At close range, it could spray more lead than any other weapon Rourke had at his disposal. He had left Paul with his Heckler & Koch rifle in temporary trade.

“Not that I’m concerned about you, John, of course, but I’ve really become attached to this gun,” Paul had told him as they clasped hands.

“I never thought otherwise,” Rourke told his friend, that time the smile genuine.

The purpose of this visit under flag of truce was twofold: to see Sarah, making certain she was well; to be briefed on the details of Deitrich Zimmer’s mad bargain for her life—the retrieval of the remains of Adolf Hitler.

There were identical doors at the end of the corridor, black enameled with brass handles and hinges. Of the inverted Christian door design the larger, upper panel of each had inset at its center the swastika, surrounded by a circlet of oak leaves, both in brass, gleaming.

The junior officer at Rourke’s side knocked on the door at the left.

From within, the voice of Deitrich Zimmer responded, “Yes!”

The junior officer opened the door inward, Rourke stepping past him and inside, Rourke’s right fist tighter on the butt of Paul’s Schmiesser than before.

“So, Herr Doctor General! You trust me!” Zimmer stood at the center of a large conference room, the walls and floor and ceiling of the same synth-marble, in the same glowingly dark pattern. His hands rested on his hips and, as if costumed for some theatrical production, he wore riding jodhpurs above high, brightly shined boots. The trousers were black, the shirt which covered his upper body, white. Despite his age, Deitrich Zimmer was physically impressive in the extreme. “Welcome!”

“Trust you? Hardly. Where’s my wife?”

“Ahh, but first things first.” Zimmer was so far away that he needed almost to shout, Rourke the same. Zimmer started walking toward the furthest wall, Rourke—almost ambling—moving after him. “Your choice of antique firearms is interesting, Rourke. German, isn’t it? From the Third Reich?”

“You Nazis did build to last—in some things.”

Zimmer laughed, stopping before a small panel in the wall, folding it out. Within it was a console, and Zimmer was already working switches and dials as

Rourke stopped to stand beside him. Their eyes met, and Rourke was at once surprised to see that, indeed, Zimmer had two eyes. One had been sacrificed in order to make it appear that he had died instead of his brother. But the second eye seemed real enough. Rourke didn’t really want to know how it had been obtained.

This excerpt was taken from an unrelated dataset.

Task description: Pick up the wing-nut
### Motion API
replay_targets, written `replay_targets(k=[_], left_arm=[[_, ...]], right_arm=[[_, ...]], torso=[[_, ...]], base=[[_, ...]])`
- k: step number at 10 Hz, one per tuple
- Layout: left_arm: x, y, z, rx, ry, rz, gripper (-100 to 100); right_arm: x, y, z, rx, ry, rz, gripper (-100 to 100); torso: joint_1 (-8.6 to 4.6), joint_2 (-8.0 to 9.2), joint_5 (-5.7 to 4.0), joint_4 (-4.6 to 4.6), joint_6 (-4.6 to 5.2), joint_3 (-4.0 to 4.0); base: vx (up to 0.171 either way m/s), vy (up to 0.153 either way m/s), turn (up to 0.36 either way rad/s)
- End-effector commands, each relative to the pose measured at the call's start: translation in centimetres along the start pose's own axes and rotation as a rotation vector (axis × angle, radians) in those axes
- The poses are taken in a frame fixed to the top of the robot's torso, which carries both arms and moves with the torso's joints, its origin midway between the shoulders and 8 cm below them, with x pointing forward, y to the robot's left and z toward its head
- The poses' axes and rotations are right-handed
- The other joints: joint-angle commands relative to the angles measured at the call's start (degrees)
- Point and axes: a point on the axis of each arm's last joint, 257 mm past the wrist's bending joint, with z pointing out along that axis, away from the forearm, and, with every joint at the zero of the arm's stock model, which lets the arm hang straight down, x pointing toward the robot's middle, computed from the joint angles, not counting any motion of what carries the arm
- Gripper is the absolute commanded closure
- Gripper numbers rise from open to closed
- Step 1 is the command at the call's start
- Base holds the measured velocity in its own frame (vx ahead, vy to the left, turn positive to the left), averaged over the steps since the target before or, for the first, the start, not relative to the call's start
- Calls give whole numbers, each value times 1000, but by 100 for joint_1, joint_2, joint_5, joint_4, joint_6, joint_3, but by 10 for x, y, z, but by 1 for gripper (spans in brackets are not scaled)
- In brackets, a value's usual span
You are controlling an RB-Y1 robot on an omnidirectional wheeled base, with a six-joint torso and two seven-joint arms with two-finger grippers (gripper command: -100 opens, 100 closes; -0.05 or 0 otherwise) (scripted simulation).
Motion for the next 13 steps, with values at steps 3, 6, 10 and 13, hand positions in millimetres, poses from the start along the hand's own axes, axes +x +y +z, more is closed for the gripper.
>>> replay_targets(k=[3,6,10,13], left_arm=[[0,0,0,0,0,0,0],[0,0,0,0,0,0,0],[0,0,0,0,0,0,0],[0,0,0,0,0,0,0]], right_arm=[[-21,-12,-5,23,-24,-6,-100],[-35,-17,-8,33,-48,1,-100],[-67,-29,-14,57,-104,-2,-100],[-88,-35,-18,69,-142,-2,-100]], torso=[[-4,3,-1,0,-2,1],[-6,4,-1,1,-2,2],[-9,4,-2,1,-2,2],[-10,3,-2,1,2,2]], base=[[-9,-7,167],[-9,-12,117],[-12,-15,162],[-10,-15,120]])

The wall here was opening, huge panels—synth-marble was amazingly strong and could be plate-glass thin—pulling aside to reveal a video screen of vast proportions. Already a picture was appearing on the screen. “You will see your wife, Frau Rourke, very shortly. And, to show that I am not without feeling, I will afford you a few moments alone with her, more I daresay than you would afford me with my son, Martin. Cyanide gas! I would not have thought you so diabolical, my old adversary.”

“My son thought of it,” Rourke said truthfully, smiling.

“Perhaps he does not embrace ideals so lofty as your own. A Rourke, a realist. What a disarming thought.”

“He’s just less trusting,” Rourke told Zimmer.

Appearing on the video screen—John Rourke stepped back in order to see it more fully and in better resolution—was a mountain chain, the slopes, the peaks, the valleys within, all snow-covered. “It is perpetual glacier here.”